So, we are back to war and eradicating Hamas while trying to free the remaining hostages. Still held hostage by Gaza terror groups when the truce collapsed were 136 people — 114 men, 20 women and two children — government spokesperson Eylon Levy said. Ten of the hostages are 75 and older. The vast majority of the hostages, 125, are Israeli. Eleven are foreign nationals, including eight from Thailand. My heart bleeds for the hostages and their families, but they need to face facts and remember who we are dealing with. Hamas would have given the other women back if they were in good enough shape to be presented publicly. They aren’t. They are either dead or brutalized so badly Hamas cannot allow them to be seen. It would truly be a miracle if any of them ever return or are rescued alive.

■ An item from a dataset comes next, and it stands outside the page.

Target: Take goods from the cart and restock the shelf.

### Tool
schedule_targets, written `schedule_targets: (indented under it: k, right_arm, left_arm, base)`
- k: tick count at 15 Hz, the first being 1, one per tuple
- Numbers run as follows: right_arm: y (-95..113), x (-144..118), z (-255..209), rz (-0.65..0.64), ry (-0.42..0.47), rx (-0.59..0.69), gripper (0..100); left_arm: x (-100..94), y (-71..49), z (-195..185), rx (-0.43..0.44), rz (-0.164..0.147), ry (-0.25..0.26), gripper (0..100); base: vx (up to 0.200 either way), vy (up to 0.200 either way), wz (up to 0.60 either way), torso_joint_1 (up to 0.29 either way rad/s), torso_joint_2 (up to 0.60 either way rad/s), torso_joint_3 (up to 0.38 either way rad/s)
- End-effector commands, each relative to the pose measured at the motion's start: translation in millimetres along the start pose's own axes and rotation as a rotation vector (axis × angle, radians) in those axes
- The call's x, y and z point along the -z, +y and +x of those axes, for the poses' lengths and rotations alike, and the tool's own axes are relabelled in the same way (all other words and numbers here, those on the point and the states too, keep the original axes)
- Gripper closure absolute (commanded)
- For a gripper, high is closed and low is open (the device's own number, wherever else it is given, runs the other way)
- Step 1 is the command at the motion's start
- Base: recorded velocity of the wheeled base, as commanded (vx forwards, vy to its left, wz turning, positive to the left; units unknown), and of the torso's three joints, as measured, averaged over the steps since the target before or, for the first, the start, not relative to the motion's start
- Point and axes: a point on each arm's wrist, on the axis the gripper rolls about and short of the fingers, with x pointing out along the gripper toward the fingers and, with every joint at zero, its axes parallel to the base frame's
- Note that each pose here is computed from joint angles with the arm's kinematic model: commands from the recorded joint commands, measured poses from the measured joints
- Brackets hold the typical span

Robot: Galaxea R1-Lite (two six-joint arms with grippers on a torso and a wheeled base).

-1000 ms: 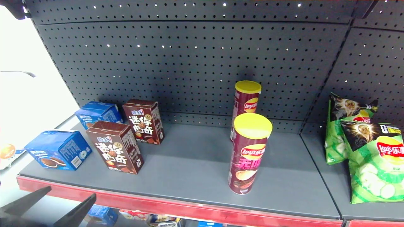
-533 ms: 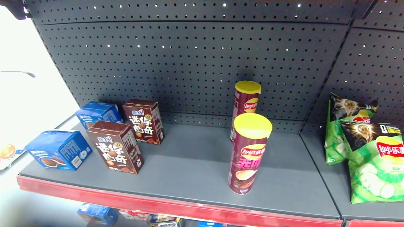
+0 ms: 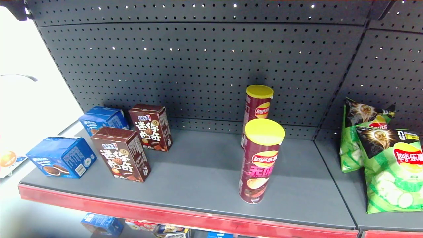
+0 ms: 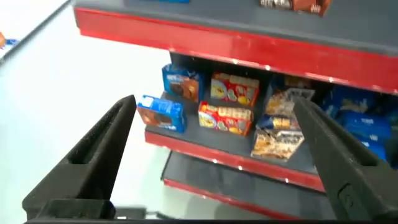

Israel, for its part of the negotiations, released 240 Palestinian prisoners. Around half of them had been arrested for violent crimes including 10 for attempted murder, 19 for making, planting or planning bombings, and 7 for shootings. Very few were detained for “administrative” reasons, a security tactic employed by Israel which has come under sharp criticism by many international groups. And in yet another example of incredibly stupid reporting by the lame stream media, check out this exchange between Britain’s Sky News anchor Kay Burley and Israeli spokesman Eylon Levy on the topic:

In the midst of this hostage diplomacy, one of the most important diplomats of our time, Henry Kissinger, passed away at the ripe old age of 100. Winner of the Nobel Peace Prize in 1973, and the first Jewish Secretary of State in the US, he certainly left an indelible mark on global affairs with his administration of Realpolitik diplomacy. I was never a big fan of Kissinger, given his association with Tricky Dick Nixon, and later, his secret bombings of Cambodia and Laos, but I learned something about him in one of the many obituaries which I find very relevant to the situation in Israel today. 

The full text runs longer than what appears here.